Seventh, when it comes to “propitiation” (which refers to averting, turning away, or setting aside someone’s anger) it is easy to get the impression that the Father was unwilling to forgive sinners and that the Son had to persuade him by offering his life as a substitute for our own. Here we have the picture of a moralistic Father who is at cross purposes with his Son, and the doctrine of PV is in trouble if it suggests such a picture.
But as D.A. Carson writes, it is not “right to imagine in this context that Christ is well-disposed toward guilty sinners, while his Father is simply at enmity with them until Christ intervenes and by his own sacrifice to make his Father favorable or propitious”. This picture of God is false because it reduces the Father to an object of propitiation as if he was ill-disposed to us and has to be made well-disposed.
Actually, He is also the subject of propitiation. Because of his great love and generosity (Rom 8:31-32; John 3:16); his willingness to extend mercy and grace (Luke 15:11-32), and his desire to reconcile with us (2 Cor 5:18-19), the Father collaborated with the Son to provide a worthy sacrifice which would satisfy the demands of justice and turn away is right anger against sin. There really is no contradiction here. There is no need for the Son to make the Father well-dispose toward us.
In conclusion, for the above seven reasons, I see no basis for rejecting the penal view of atonement on the grounds that it misunderstands divine punishment, wrath, and human sin.
 I am thankful to Graham McFarlane for his lectures on the Atonement, given at L’Abri Fellowship in August 2003, which helped me to formulate this objection. I in no way claim that my formulation accurately represents his position.
 Williams (2005) summarizes this point succinctly when he says, “if God created the process, then God is involved, and it is his process. The interposition of a mediating natural process between God and the sinner which brings about the punishment does not remove the retributive role of God, it simply shifts its imposition” (p.4).
I am indebted to I. Howard Marshall for the following response. See his article The Theology of the Atonement. Presented at the “Symposium on the Atonement” held by the Evangelical Alliance at the London School of Theology in July 2005, pp.3-7.
 P.T. Forsyth The Work of Christ (London: Hodder and Stoughton, 1910), p.147, quoted in Marshall (2005), p? John Calvin said “We do not, however, insinuate that God was ever hostile to him or angry with him [i.e. Christ].” See his Institutes of the Christian Religion 2:16:11 Trans. H. Beveridge (London: J. Clarke, 1953), p.444, quoted by Marshall p. 16.
 D.A. Carson’s “Atonement in Romans 3:21-26.” The Glory of the Atonement Eds. Charles E. Hill and Frank A. James III (Downers Grove: Inter-Varsity, 2004), p.131.
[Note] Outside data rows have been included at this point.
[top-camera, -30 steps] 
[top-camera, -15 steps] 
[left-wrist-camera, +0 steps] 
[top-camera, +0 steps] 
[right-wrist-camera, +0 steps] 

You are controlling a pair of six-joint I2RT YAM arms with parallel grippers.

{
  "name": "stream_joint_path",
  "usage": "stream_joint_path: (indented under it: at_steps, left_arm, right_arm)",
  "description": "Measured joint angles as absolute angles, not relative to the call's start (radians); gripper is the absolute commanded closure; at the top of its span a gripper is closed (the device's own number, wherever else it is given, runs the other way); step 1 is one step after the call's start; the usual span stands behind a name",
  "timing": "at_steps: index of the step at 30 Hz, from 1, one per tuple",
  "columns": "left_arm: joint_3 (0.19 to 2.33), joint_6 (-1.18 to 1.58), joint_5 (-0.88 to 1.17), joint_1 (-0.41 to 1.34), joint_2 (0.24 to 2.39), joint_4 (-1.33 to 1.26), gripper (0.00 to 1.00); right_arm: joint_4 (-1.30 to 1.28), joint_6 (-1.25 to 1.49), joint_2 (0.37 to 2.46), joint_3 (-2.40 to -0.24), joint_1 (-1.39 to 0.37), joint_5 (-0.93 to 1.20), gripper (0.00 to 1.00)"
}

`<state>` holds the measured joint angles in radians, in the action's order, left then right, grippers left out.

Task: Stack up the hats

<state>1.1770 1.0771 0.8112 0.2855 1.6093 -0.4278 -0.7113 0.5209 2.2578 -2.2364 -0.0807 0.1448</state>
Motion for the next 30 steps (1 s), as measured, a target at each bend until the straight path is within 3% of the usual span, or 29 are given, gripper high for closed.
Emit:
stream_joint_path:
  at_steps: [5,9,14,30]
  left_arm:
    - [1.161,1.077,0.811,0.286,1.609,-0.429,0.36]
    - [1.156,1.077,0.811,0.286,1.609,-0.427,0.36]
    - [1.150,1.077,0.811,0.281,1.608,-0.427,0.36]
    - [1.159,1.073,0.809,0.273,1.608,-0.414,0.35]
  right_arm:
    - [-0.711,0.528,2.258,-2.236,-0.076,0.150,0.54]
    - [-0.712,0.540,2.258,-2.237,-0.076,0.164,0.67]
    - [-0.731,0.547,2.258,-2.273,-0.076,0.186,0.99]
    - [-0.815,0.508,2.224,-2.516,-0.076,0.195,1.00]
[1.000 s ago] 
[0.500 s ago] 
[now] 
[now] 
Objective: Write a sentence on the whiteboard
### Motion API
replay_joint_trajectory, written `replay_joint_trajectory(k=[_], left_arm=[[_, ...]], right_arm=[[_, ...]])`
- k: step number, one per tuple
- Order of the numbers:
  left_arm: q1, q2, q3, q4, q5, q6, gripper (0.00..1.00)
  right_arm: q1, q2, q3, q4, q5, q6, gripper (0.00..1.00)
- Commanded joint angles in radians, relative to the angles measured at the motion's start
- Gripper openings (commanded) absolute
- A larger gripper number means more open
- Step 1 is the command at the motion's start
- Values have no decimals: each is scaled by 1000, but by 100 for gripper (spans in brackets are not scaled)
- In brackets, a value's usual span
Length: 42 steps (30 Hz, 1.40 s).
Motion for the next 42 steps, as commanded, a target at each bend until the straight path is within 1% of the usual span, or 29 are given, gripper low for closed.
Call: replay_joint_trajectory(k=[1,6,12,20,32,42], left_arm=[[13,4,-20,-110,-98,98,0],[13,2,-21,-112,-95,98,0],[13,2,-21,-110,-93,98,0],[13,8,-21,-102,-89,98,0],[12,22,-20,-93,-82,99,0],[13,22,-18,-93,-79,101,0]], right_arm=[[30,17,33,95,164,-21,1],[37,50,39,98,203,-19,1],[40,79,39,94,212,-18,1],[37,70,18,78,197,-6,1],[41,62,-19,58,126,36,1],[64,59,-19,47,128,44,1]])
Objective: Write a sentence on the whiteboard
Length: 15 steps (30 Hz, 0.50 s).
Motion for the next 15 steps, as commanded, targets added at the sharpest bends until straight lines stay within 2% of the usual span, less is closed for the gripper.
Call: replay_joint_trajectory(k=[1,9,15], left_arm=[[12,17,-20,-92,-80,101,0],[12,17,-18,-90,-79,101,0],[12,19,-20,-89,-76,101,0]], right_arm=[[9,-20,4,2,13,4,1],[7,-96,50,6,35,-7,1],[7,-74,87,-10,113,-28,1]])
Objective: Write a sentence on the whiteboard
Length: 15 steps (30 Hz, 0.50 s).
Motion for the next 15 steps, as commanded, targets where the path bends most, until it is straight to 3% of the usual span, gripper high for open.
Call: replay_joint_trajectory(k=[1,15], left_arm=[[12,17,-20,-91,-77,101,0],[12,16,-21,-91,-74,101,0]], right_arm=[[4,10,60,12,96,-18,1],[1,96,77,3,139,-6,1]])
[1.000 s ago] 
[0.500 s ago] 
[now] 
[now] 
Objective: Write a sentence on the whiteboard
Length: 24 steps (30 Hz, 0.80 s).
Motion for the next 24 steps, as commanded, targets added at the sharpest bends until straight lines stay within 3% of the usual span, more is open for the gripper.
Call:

 Some argue that the images of Christ’s intercession (Rom 8:34; Heb 7:25) and advocacy of us (1 John 2:1) do imply that God must be persuaded to forgive us, as if Christ is placating a vengeful and unloving God. These images do emphasize the holiness and justice of God but they are not incompatible with his love and desire to forgive. We mustn’t choose between God’s love and his justice. Both were at work in the Cross.